▶ **Instructions to follow**
Search the entries below for the string "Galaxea" and copy the lines that hold it.

▶ **Data under study**
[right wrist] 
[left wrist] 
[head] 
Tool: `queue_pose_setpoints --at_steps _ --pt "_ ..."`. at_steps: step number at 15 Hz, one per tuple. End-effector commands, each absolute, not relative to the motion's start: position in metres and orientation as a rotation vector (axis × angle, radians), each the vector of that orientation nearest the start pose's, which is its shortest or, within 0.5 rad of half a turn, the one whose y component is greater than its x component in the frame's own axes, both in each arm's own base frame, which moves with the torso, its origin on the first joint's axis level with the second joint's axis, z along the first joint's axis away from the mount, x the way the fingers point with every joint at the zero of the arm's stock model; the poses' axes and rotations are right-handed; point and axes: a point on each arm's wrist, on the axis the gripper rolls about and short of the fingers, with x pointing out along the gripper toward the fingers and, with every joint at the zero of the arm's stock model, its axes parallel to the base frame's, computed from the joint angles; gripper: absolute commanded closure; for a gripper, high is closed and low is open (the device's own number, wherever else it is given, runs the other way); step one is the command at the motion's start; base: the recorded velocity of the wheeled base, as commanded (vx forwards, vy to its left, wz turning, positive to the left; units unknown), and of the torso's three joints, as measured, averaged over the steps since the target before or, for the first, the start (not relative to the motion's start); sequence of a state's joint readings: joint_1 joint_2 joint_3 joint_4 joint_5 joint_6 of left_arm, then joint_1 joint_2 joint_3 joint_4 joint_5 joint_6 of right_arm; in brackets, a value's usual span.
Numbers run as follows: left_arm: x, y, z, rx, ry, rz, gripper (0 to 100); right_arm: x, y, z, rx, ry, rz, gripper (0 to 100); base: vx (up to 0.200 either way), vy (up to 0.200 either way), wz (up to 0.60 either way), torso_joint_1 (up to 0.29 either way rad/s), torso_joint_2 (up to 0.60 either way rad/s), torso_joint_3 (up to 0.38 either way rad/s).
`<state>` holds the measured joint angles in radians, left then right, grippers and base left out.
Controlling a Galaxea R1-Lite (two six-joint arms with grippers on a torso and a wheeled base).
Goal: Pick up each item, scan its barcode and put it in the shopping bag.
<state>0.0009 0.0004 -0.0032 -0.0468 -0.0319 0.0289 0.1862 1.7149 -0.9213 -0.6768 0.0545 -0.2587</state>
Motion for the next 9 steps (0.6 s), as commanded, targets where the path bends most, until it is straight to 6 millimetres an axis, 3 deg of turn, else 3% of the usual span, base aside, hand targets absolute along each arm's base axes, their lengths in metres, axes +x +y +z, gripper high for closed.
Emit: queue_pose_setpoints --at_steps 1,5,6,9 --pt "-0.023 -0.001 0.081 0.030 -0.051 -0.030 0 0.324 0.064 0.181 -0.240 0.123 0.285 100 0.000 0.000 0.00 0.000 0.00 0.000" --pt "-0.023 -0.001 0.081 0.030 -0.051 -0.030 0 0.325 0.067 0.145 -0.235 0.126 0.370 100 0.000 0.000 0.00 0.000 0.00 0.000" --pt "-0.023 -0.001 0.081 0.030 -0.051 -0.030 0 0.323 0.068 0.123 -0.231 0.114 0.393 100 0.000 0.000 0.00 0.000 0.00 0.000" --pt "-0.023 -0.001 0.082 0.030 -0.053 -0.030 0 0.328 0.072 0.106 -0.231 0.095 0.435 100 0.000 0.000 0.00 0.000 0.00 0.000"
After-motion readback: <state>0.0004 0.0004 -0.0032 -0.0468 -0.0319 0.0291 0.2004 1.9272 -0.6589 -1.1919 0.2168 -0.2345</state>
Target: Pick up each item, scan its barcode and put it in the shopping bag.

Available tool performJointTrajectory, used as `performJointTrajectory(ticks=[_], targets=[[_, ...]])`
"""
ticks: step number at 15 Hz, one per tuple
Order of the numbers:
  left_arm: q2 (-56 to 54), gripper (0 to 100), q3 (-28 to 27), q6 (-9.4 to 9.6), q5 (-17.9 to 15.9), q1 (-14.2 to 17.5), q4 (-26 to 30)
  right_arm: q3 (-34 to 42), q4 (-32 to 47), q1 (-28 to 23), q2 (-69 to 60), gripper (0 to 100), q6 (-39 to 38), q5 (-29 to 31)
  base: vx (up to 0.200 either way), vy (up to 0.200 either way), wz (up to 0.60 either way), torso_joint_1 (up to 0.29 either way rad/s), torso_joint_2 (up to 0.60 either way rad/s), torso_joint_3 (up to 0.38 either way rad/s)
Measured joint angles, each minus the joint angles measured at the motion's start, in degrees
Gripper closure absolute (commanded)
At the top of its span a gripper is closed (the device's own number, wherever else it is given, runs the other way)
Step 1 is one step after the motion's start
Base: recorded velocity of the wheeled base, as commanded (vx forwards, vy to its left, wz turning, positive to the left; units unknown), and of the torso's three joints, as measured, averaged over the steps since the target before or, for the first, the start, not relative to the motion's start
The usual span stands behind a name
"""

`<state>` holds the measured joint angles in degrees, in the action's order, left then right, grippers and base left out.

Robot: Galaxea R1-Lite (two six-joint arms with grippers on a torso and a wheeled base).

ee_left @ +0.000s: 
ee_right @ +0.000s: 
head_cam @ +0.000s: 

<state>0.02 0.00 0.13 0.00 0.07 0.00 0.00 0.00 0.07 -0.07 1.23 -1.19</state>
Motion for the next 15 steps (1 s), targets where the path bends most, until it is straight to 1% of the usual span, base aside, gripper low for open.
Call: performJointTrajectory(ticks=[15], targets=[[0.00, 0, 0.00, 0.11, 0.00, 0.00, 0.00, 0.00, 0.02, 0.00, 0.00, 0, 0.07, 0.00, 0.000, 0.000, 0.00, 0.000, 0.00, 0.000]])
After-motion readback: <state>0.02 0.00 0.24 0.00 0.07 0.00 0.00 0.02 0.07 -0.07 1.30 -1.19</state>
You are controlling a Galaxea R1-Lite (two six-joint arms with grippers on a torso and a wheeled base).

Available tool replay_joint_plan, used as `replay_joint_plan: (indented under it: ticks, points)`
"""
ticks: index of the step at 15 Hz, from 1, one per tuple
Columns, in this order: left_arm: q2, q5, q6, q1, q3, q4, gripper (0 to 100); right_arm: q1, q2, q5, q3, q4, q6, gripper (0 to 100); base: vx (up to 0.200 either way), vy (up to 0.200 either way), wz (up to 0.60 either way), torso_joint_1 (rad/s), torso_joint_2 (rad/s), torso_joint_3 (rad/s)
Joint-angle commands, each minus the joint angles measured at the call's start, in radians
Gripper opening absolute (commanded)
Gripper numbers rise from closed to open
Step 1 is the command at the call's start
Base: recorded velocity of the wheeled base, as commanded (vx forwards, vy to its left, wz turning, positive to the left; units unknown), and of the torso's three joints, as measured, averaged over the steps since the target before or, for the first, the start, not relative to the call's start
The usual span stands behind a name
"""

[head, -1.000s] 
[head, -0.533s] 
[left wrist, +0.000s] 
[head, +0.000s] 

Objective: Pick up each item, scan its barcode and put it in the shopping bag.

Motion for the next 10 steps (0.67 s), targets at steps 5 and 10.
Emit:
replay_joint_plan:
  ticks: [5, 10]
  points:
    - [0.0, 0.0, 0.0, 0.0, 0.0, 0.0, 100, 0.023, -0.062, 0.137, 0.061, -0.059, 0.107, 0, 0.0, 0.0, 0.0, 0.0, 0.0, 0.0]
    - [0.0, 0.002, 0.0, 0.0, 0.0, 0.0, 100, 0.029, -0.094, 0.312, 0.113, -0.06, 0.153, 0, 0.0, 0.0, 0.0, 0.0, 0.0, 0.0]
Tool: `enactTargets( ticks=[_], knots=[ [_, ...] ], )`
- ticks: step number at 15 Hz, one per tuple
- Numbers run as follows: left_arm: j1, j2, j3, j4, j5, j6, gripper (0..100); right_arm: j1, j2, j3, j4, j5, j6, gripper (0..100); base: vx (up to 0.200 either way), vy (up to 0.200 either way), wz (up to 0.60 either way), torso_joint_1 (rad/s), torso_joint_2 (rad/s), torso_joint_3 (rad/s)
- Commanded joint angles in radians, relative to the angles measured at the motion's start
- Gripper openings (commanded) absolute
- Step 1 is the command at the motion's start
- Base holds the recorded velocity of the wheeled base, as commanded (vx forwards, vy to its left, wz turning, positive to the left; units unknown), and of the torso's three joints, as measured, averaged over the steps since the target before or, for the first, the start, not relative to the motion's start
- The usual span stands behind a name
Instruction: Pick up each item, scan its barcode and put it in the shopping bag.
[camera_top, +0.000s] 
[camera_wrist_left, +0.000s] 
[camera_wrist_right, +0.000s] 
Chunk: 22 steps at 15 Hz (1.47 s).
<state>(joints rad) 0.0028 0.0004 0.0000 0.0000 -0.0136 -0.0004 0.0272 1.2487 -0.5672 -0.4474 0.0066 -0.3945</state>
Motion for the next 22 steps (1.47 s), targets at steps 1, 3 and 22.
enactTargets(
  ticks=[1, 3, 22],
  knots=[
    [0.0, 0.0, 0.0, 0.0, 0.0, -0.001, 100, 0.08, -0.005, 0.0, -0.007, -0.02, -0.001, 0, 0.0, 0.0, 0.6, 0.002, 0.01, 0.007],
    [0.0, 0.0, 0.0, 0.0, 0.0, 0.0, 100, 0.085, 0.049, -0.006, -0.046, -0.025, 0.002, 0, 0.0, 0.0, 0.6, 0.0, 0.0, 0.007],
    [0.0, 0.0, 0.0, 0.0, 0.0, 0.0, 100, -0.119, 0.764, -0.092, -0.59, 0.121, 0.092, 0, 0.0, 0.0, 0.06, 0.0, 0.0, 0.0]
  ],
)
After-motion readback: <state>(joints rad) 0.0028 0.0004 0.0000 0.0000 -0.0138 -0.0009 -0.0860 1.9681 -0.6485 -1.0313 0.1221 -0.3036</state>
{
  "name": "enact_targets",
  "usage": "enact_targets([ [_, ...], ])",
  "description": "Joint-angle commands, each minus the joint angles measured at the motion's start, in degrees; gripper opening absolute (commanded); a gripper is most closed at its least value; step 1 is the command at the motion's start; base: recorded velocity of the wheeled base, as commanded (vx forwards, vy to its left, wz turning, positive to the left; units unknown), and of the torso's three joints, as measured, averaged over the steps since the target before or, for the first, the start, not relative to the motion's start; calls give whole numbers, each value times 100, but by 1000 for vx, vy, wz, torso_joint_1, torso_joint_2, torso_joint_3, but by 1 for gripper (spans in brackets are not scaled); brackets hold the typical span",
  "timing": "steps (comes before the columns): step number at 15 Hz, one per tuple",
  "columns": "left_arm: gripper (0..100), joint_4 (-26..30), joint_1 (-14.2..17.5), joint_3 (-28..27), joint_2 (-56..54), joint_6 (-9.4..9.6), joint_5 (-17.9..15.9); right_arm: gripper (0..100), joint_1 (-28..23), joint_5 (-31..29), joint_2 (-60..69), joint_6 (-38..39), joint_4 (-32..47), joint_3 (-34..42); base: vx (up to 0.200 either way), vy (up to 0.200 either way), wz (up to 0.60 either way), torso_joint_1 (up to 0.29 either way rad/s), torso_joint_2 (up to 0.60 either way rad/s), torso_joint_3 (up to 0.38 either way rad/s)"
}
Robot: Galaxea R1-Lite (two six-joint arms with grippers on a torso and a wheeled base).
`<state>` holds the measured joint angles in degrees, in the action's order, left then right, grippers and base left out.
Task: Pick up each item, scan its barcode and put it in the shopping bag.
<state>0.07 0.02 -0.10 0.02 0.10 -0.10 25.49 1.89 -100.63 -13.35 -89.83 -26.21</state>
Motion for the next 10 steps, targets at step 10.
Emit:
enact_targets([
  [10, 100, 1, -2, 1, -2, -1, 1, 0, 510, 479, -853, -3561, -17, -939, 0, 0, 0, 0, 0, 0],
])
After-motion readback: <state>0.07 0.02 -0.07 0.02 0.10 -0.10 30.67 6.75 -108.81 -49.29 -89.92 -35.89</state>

▶ **Answer to this task**
Controlling a Galaxea R1-Lite (two six-joint arms with grippers on a torso and a wheeled base).
Robot: Galaxea R1-Lite (two six-joint arms with grippers on a torso and a wheeled base).
You are controlling a Galaxea R1-Lite (two six-joint arms with grippers on a torso and a wheeled base).
Robot: Galaxea R1-Lite (two six-joint arms with grippers on a torso and a wheeled base).

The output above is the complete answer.